That was probably true.
“I’m not going anywhere,” she swore. “Where would I go? I
don’t know how to get out of this place.”
That was also probably true. Plus, the door was locked.
On top of all that, he didn’t enjoy manhandling females. And
like it or not, he desperately wanted to believe she hadn’t killed anyone on
purpose. Which sucked, because he’d sworn to avenge Nabebe.
He’d promised to slay the thieves and recover the stones and set the world
right again.
Cursing, he released her and backed up, his anger receding
enough that he was shamed to see the red marks his fingers had left on her pale
neck.
“Thank you.” She reached up and absently rubbed her throat.
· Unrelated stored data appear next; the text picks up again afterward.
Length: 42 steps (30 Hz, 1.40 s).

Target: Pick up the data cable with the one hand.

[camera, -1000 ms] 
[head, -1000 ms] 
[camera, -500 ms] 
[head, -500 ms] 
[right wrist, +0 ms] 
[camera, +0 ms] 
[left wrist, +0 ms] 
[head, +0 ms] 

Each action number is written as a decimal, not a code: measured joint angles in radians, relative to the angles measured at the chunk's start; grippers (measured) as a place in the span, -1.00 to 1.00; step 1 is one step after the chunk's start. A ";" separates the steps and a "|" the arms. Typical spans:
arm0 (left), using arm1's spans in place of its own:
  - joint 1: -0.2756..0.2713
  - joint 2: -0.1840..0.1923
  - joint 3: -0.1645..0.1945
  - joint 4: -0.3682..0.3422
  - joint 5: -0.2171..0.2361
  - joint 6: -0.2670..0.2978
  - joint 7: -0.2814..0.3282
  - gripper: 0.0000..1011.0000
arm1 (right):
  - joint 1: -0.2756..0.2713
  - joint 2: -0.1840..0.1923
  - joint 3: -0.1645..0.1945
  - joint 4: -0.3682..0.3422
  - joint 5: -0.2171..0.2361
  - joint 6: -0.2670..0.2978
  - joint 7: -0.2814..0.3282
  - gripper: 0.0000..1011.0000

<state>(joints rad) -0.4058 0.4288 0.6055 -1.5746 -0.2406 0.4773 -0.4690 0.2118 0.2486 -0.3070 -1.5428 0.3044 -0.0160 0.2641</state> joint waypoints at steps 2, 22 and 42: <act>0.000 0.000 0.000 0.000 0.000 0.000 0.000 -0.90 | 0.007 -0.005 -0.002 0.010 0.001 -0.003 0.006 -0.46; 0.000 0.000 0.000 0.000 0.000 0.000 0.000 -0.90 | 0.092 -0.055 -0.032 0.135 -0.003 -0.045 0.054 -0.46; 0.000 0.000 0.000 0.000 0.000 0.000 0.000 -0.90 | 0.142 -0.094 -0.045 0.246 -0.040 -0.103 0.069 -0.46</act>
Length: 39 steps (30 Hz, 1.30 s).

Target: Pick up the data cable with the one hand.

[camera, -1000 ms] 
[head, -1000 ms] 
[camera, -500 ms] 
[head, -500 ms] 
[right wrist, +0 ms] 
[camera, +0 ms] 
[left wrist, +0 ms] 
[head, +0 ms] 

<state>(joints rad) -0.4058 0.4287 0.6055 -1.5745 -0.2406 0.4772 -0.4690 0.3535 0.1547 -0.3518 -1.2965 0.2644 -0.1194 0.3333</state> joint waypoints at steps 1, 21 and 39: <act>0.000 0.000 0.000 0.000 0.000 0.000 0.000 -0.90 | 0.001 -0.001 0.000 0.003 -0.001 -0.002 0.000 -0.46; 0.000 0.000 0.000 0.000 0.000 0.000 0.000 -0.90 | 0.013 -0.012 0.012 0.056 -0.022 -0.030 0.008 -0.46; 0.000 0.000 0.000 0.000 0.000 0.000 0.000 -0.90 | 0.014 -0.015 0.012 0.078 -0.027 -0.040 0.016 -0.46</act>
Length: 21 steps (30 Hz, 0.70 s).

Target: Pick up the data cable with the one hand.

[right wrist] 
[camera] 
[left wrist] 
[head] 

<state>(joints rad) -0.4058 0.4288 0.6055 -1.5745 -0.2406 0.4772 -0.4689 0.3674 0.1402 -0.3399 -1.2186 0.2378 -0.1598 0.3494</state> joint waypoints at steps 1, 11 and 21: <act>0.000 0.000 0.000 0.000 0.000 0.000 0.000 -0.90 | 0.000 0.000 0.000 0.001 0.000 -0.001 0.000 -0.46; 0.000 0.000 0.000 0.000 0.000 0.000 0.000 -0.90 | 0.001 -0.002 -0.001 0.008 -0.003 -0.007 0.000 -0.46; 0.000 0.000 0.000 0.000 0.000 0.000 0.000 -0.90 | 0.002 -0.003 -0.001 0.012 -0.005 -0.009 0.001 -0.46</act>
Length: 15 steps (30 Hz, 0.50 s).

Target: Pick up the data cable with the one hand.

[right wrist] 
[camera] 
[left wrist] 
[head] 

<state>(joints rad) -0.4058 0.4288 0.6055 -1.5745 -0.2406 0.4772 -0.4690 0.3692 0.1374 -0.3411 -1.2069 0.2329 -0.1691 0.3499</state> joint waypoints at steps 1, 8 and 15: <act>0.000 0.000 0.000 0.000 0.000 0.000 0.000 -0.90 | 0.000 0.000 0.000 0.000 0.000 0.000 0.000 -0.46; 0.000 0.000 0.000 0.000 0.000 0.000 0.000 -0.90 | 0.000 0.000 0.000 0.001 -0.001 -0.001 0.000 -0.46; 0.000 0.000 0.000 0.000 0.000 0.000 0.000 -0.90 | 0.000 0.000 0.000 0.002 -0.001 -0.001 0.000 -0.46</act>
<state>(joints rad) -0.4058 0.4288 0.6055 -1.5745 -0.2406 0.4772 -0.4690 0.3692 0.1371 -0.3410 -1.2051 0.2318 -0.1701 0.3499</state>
“So as I was telling you, gem elves are super
competitive. Since we all need stones to survive, we can get really
intense around them. Family members have been known to kill each other
for a single, small ruby.” She faltered over that, and he wondered if there was
a story behind it. “When my sisters and I were born, my parents hoped to
prevent us fighting over stones, so they gave us each an enchanted life-stone
with unique alignments. Manda’s was evil, Reina’s was neutral, and mine was
good.”
He frowned. “Why would your parents align your newborn
sister with evil?”
Her gaze drifted toward the Lucifer ruby, as if seeking its
input. “Good and evil are subjective, are they not?” She smiled thinly. “In my
realm, all gems and alignments are rendered neutral. Those who have absorbed
evil gems can live in the elf realm and have normal lives. It’s what’s expected
of those whose life-stones are evil. It just doesn’t always work out that way.”
A tremor crept into her voice. “It didn’t with Manda.”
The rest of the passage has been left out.